The process of connecting via SSH to your instance differs depending on what SSH client you use. Users of Putty on Windows can find a detailed guide at here and users of the command line SSH client on Linux or macOS can check out this.
For the rest of this guide we assume that you are connecting from a Linux system.
ssh ubuntu@<IPv4 address of your instance>
Make sure that the whole system is up to date.
You might be able to skip over this step to save some time but, in turn, might miss out on important security and stability fixes. We recommend that you always keep all software on your instance up to date to avoid issues further down the line.
sudo apt update
sudo apt -o Dpkg::Options::="--force-confold" upgrade --yes
The command shown here will automatically confirm all questions which might otherwise interrupt the process and wait for confirmation. On existing production systems we would not recommend blindly confirming every prompt or warning from your package manager, but as this here is a freshly created instance, there is no real risk of losing any data, and we opt for the convenience it gives to us 😉.

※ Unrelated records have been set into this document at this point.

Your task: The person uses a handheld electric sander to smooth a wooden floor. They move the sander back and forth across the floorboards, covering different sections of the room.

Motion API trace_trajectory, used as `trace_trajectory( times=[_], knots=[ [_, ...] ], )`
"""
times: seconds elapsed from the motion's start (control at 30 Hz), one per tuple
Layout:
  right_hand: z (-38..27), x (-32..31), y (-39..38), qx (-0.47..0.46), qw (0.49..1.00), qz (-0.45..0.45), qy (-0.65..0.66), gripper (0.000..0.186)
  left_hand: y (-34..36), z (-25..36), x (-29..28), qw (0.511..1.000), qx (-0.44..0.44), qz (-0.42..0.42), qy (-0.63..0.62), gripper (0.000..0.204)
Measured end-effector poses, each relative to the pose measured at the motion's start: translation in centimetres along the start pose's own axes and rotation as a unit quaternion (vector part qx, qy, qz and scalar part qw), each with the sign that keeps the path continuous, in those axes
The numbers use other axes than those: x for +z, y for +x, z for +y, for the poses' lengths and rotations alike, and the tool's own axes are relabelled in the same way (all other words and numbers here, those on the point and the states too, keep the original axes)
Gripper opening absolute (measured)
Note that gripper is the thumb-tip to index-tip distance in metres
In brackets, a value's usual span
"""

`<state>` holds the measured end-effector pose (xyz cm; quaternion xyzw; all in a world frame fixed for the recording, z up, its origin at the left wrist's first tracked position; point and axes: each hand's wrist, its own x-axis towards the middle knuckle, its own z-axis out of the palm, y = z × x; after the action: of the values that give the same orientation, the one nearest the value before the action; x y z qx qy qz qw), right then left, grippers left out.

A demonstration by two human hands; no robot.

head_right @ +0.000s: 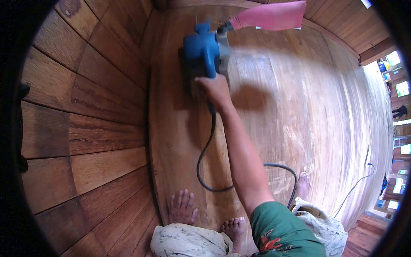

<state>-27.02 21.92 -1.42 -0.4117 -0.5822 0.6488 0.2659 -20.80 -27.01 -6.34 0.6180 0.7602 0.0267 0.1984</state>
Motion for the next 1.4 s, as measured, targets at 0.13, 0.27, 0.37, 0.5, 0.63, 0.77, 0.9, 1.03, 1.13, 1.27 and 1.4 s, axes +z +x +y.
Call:
trace_trajectory(
  times=[0.13, 0.27, 0.37, 0.5, 0.63, 0.77, 0.9, 1.03, 1.13, 1.27, 1.4],
  knots=[
    [0.6, 0.1, -7.3, 0.037, 0.999, -0.003, -0.014, 0.025, -0.1, 0.1, 0.1, 1.0, -0.007, -0.003, -0.01, 0.08],
    [0.5, 0.4, -15.1, 0.079, 0.996, 0.016, -0.039, 0.028, -0.1, 0.2, -0.1, 1.0, -0.011, -0.001, -0.014, 0.079],
    [-0.1, 0.4, -19.9, 0.125, 0.989, 0.02, -0.078, 0.029, 0.0, 0.2, -0.2, 1.0, -0.009, 0.0, -0.008, 0.078],
    [-0.4, 1.2, -22.3, 0.133, 0.986, 0.021, -0.102, 0.032, 0.0, 0.3, -0.3, 1.0, -0.011, 0.003, -0.009, 0.078],
    [-0.3, 2.1, -19.8, 0.11, 0.989, 0.032, -0.089, 0.031, -0.1, 0.3, -0.2, 1.0, -0.006, 0.011, 0.009, 0.078],
    [0.0, 2.8, -10.9, 0.083, 0.994, 0.025, -0.063, 0.028, -0.1, 0.1, 0.1, 1.0, -0.003, 0.002, 0.004, 0.079],
    [-0.8, 3.6, 2.3, 0.046, 0.995, 0.023, -0.08, 0.031, -0.2, 0.2, 0.1, 1.0, -0.007, -0.003, 0.001, 0.08],
    [-2.7, 4.2, 12.5, 0.028, 0.998, -0.004, -0.064, 0.028, -0.2, 0.3, -0.1, 1.0, -0.009, -0.003, -0.003, 0.08],
    [-3.0, 4.2, 16.4, 0.019, 0.999, -0.01, -0.044, 0.028, -0.1, 0.4, -0.3, 1.0, -0.016, -0.011, -0.015, 0.079],
    [-2.4, 3.4, 18.3, -0.001, 0.999, -0.021, -0.05, 0.026, -0.1, 0.5, -0.5, 0.999, -0.018, -0.023, -0.02, 0.08],
    [-1.8, 3.1, 18.2, -0.027, 0.996, 0.007, -0.086, 0.025, 0.0, 0.4, -0.6, 1.0, -0.011, -0.015, -0.011, 0.081]
  ],
)
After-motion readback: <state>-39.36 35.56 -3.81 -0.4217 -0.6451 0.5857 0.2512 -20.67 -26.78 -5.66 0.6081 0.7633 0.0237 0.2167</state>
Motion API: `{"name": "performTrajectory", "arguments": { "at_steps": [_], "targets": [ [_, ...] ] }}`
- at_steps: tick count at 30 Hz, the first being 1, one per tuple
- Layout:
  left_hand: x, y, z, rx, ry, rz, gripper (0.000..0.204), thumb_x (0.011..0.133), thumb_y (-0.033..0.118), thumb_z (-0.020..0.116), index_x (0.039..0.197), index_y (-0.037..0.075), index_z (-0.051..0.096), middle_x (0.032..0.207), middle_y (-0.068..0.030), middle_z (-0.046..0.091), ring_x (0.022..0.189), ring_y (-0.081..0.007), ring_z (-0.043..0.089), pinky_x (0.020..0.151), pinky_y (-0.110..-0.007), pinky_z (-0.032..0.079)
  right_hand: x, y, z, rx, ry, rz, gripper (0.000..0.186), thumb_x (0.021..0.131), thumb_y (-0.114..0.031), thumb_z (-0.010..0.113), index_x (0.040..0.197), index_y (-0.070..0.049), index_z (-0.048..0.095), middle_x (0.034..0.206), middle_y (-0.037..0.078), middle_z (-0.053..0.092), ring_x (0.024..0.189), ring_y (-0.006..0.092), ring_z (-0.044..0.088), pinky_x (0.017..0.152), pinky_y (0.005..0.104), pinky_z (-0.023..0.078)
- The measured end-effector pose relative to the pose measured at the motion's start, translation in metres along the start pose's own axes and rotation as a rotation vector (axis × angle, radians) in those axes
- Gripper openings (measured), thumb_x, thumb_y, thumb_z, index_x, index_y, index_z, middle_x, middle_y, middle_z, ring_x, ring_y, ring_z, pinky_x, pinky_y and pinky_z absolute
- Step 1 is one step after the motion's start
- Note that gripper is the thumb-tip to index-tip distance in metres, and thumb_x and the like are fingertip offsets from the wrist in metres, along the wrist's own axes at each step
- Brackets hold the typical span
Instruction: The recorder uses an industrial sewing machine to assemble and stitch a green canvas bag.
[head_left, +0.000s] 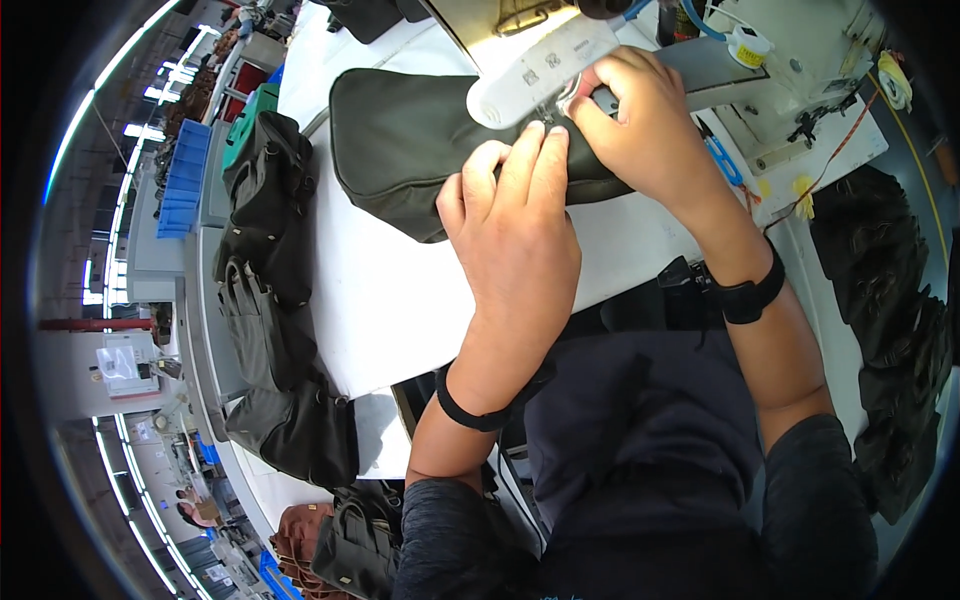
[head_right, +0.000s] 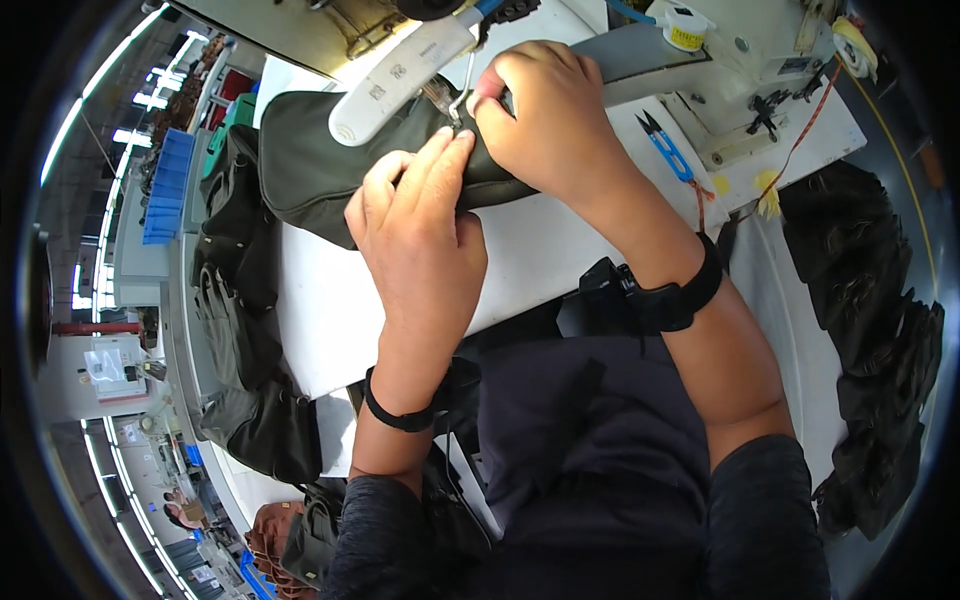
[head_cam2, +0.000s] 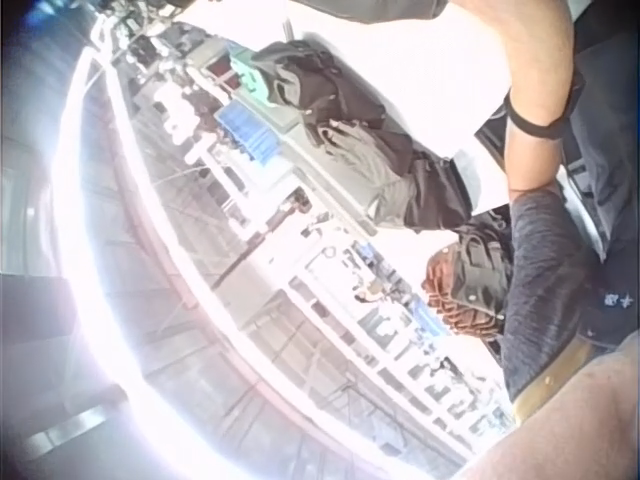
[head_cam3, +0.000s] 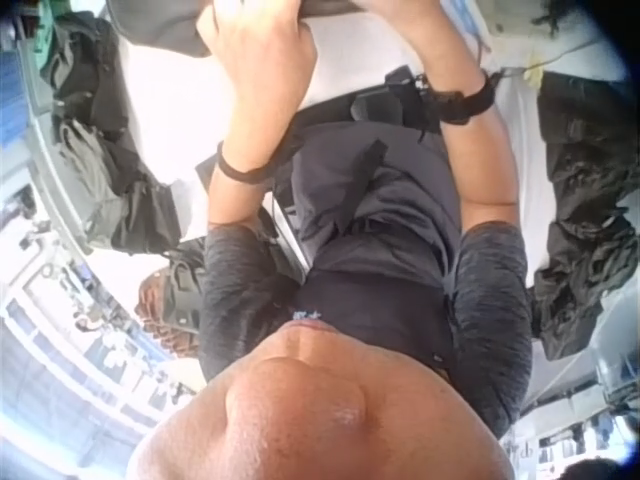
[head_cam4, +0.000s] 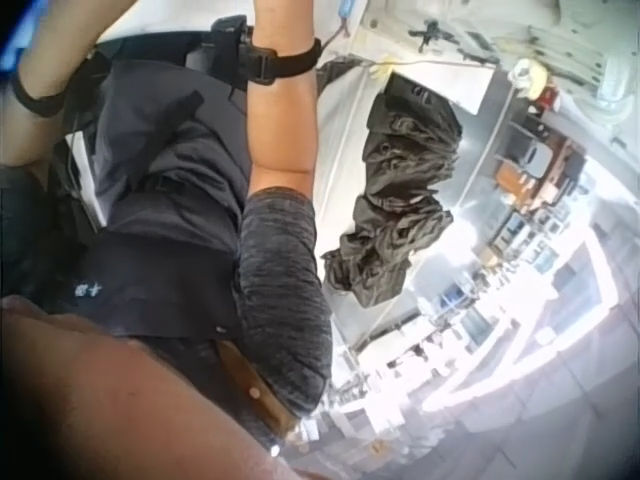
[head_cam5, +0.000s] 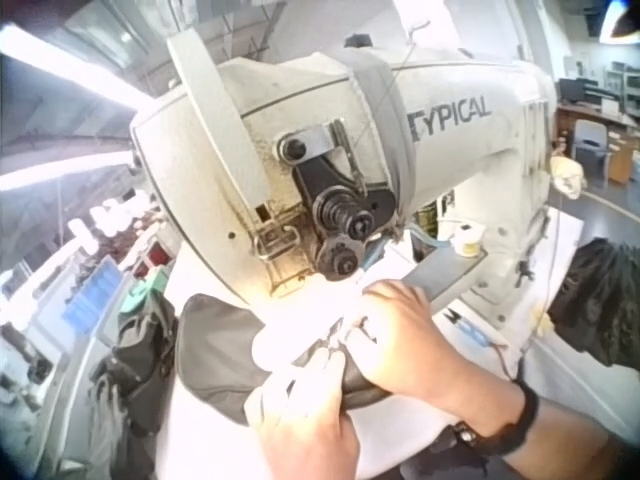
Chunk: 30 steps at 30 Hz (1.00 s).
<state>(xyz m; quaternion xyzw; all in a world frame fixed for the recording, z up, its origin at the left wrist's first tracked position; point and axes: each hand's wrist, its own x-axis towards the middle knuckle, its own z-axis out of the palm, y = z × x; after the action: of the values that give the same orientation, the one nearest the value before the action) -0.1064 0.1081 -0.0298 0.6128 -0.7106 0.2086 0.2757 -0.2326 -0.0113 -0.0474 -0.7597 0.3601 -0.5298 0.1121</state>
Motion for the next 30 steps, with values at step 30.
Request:
{"name": "performTrajectory", "arguments": {
  "at_steps": [30],
  "targets": [
    [-0.006,0.007,0.01,0.17,0.07,0.001,0.043,0.083,0.001,0.064,0.125,0.009,0.071,0.126,-0.0052,0.068,0.116,-0.0245,0.055,0.1,-0.041,0.038,-0.002,-0.005,0.0,0.03,-0.033,0.018,0.009,0.086,-0.017,0.067,0.083,-0.009,0.068,0.09,0.004,0.07,0.1,0.0269,0.062,0.098,0.0417,0.04]
  ]
}}
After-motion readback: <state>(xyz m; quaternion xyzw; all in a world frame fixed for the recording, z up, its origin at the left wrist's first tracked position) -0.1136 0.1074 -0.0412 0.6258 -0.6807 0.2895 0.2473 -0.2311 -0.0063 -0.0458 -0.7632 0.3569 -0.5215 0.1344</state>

Depending on when you are following this guide, the upgrade process might take anywhere from a few seconds to a few minutes.
You might notice a warning message if you are pretty fast and running the apt upgrade command shortly after the instance has been created. The warning will tell you that another process is still running in the background, blocking access to some files. This behavior is expected as the GPU driver installation was automatically started in the background. You can just wait until it is completed, and your system upgrade will continue. If you are curious what is going on in the background, you can check the log file at /var/log/cloud-init.log for more details.
While the Python ecosystem is excellent in that you will find tools and libraries for almost everything, it is, at the same time, a complex beast to tame. To avoid compatibility issues later on, we will install the exact Python version recommended by the Stable Diffusion WebUI authors. Unfortunately, that exact version is not readily available via the Ubuntu software repositories, so we will have to build it ourselves.
sudo apt install liblzma-dev libbz2-dev libgl1-mesa-glx libffi-dev libx11-6 libxext6 libgl1-mesa-glx unzip --yes
sudo apt install ttf-mscorefonts-installer
You will be prompted to read and accept the license terms before the installation continues.
# Download the Python sources
wget https://www.python.org/ftp/python/3.10.6/Python-3.10.6.tar.xz
# Extract the sources
tar xf Python-3.10.6.tar.xz
# Change into the extracted directory
cd Python-3.10.6/
# Run the configuration script
./configure
# Build Python, parameter will parallelize the process to speed up this step
make -j$(nproc)
# Install Python into our system using an alternative name to avoid conflicts
sudo make altinstall
We will download the Stable Diffusion model using the BitTorrent protocol. The advantage of this over an HTTP download is that the network traffic is spread over multiple parties, and we do not have a single point of failure in the form of the originating web server.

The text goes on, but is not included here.